In a perverse Orwellian twist, instead of expanding the bandwidth of opinion, experience, and perspectives that are acknowledged in news coverage and commentary, diversity-oriented journalism has actually allowed a narrow multicultural orthodoxy to restrict debate just at the point when the discourse about our changing national identity needs to be robust, well-informed, and honest. Instead of fostering detached, neutral reporting and analysis, the diversity mandate has given us advocacy. With the cultural topography of the country shifting beneath our feet, we need a press capable of framing essential questions and providing honest, candid, and dependable answers. But the diversity-driven journalism we are getting has not done this, a failure that has consequences for our policy responses and our politics and our national conversation.

Most of those critical of the news industry’s diversity effort have been conservatives upset at what they consider skewed reporting. But liberals should be dismayed as well, although for different reasons. In fact, the identity politics that diversity journalism favors is not at all the “progressive” force its champions like to insist it is. Driven by an ethos that diminishes the importance of assimilation and integration—values that progressives first championed at the turn of the century and again during the Civil Rights movement in the 1950s and 1960s—diversity contributes to liberalism’s intellectual stagnation.

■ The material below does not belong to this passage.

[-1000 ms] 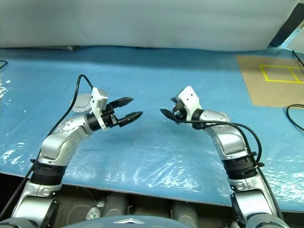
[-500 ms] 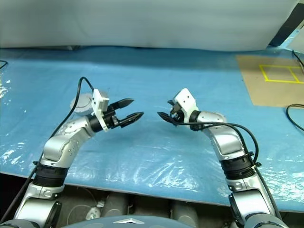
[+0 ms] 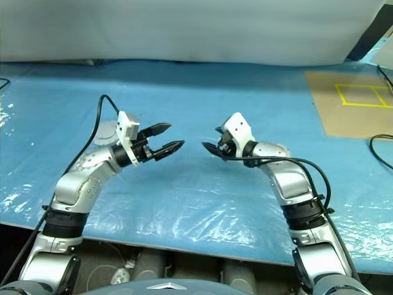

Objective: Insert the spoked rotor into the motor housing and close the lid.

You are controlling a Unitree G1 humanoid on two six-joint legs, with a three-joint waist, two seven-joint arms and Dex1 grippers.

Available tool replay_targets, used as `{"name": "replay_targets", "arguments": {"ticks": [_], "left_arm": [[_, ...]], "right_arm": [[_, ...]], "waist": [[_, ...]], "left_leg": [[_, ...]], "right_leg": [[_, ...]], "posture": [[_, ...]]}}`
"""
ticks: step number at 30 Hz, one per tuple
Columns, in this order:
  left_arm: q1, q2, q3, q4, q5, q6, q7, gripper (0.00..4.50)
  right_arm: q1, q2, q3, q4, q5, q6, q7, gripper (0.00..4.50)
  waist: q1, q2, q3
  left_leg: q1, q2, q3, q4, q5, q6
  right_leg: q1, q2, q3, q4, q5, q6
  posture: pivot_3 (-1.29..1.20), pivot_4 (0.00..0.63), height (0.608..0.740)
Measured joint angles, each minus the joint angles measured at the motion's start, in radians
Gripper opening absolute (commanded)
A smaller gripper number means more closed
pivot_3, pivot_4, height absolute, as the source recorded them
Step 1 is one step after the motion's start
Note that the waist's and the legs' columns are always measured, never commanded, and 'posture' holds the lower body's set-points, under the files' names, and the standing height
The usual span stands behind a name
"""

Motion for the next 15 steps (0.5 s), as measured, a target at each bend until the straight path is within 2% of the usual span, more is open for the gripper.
{"name": "replay_targets", "arguments": {"ticks": [15], "left_arm": [[-0.003,-0.005,0.0,0.016,0.008,0.0,0.0,4.46]], "right_arm": [[0.016,0.008,0.001,0.004,-0.026,-0.041,-0.02,3.42]], "waist": [[0.0,0.0,0.0]], "left_leg": [[0.0,0.0,0.0,0.0,0.0,0.0]], "right_leg": [[0.0,0.0,0.0,0.0,0.0,0.0]], "posture": [[0.0,0.15,0.74]]}}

Neither a conservative nor a liberal, I consider myself a pragmatist deeply committed to a frank and fair rendering of facts, to an intellectually honest, balanced debate about controversial diversity-related issues, and to the ideal of objectivity, which has come under fire in journalism and in the post-modern, multicultural university. Even if you are ideologically predisposed to pro-diversity political positions, I’d like to think that the facts I have marshaled will convince you that the journalism I have scrutinized has a slant to it, and that this slant may not be such a good thing for our country.  I believe the public deserves unbiased information to help it through the democratic decisions it needs to make—and that journalism has an obligation to put aside its own political biases in the process of providing that information. Our press needs to rediscover a reverence for “armed neutrality in the face of doctrines,” as the philosopher William James once phrased it. To the extent that it has not done this, and to the extent that the diversity crusade plays a role in that failure, there is a cause for concern—and a purpose for this book.